We'd like to use docker to be able to specify domains to cache and size of each cache.

Updated

3 years ago
Summary: Local varnish caches for http stuff → AWS region-local varnish caches for https stuff

Comment 2

3 years ago
This important to avoid overloading our netscalers. Our loaners are scheduled for removal.
Flags: needinfo?(gozer)
Priority: -- → P1
(Reporter)

Comment 3

3 years ago
Also, could be nginx since varnish doesn't do SSL.
Summary: AWS region-local varnish caches for https stuff → AWS region-local caches for https stuff
(In reply to Taras Glek (:taras) from comment #1)
> Gozer,
> We'd like to setup a reverse proxy in each AWS region that caches ftp and
> other Mozilla SSL http endpoints.

A very good idea!

> After positive experience with Varnish that was my first suggestion.
> However, the SSL req might make us look at nginx instead or varnish +
> something else.
> 
> Can you think of a solution for this?

Varnish is an HTTP cache by design, and implementing SSL just isn't part of their plan.
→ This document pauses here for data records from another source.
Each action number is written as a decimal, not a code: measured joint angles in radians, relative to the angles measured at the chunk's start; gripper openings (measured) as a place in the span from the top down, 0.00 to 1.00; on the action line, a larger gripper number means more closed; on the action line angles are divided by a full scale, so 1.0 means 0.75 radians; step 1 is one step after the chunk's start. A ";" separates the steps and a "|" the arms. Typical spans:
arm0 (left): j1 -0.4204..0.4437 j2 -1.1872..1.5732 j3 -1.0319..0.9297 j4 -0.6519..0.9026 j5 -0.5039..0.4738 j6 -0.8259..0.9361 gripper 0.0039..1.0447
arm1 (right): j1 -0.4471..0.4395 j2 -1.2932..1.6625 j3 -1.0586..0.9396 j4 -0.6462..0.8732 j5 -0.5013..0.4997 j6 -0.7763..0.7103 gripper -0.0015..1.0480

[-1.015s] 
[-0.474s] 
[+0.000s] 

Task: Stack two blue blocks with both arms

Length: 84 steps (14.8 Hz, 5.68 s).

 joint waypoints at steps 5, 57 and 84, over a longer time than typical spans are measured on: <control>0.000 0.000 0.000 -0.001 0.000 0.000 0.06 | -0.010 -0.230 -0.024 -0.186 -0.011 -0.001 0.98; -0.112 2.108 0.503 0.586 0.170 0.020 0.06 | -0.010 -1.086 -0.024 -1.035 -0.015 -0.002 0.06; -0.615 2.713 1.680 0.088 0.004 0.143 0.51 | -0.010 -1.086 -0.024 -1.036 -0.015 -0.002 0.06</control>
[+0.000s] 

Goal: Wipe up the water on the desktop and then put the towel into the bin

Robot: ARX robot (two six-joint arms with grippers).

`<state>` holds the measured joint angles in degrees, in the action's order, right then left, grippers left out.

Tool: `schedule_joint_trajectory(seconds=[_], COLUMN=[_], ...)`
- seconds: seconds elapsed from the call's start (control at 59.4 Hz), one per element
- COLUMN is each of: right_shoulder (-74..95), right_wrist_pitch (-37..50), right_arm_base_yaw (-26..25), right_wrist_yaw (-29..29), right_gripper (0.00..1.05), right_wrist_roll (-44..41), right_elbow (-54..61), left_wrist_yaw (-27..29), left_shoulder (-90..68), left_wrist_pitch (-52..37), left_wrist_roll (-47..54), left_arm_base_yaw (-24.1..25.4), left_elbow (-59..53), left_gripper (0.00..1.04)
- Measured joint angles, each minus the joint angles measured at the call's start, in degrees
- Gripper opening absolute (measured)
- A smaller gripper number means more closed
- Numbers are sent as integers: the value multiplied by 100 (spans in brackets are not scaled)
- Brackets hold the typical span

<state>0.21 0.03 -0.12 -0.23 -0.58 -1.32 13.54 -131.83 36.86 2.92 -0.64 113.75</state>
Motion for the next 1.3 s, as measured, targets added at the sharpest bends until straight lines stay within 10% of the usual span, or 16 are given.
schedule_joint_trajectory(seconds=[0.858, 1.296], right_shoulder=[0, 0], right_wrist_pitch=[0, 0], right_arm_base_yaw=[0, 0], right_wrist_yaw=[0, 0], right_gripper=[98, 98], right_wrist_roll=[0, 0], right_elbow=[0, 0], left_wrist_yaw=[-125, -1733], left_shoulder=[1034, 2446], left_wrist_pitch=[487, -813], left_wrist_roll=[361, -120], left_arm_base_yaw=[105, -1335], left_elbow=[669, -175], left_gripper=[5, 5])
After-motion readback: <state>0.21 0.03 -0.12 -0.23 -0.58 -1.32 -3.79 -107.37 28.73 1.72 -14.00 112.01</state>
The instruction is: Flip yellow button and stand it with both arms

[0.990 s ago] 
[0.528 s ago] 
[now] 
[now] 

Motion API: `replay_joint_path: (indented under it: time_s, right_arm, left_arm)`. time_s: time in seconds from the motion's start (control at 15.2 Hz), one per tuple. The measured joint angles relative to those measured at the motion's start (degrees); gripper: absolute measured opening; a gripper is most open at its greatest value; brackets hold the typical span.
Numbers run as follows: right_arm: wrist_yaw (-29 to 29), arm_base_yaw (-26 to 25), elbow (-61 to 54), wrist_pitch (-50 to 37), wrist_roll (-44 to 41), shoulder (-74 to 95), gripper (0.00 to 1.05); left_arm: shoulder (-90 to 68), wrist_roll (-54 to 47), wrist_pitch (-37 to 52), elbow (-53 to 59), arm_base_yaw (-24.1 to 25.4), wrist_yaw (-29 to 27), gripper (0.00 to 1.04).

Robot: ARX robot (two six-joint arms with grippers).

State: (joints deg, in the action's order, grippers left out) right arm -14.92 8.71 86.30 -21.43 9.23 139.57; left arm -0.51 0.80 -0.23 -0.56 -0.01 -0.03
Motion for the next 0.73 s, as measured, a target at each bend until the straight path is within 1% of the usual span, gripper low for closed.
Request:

However, since you are talking about possibly multiple end-points for this cache, I would not
give up on Varnish. Given that SSL is only a requirement for making connections to origin servers,
I would set thing up like this;

varnish => httpd/mod_proxy => origin

One of the main questions in designing this, however, would have to do with the amount of data being cached and the predicted hit rate.

Makes a big difference if what you anticipate is a very hot, but small working set, versus a relatively cold but large working set.

> We'd like to have the cache look like:
> 
> http://ftp.mozilla.org.ourcache.internal.aws.dns/foo ->
> https://ftp.mozilla.org/foo

That's simple enough for the varnish+httpd (varnish+nginx even) combo.

> We'd like to use docker to be able to specify domains to cache and size of
> each cache.

That would make a lot of sense, to build a docker image that takes as bootup argument something like:

{ 'caches':
  '/foo': {
    'parent': 'https://ftp.mozilla.org/foo',
    'size'  : '16G',
    'ttl'   : '1d',
  },
  '/people': {
    'parent': 'https://people.mozilla.org/',
    'size'  : '1G',
    'ttl'   : '1h',
  }
}

Or something like that. Then build the proprer httpd/mod_proxy config out of that, and let Varnish handle
the traffic.
Flags: needinfo?(gozer)

Comment 5

3 years ago
Thanks,
I do anticipate a hot and bounded working set. I think 80gb ssds on m3.xlarge will work well for this. 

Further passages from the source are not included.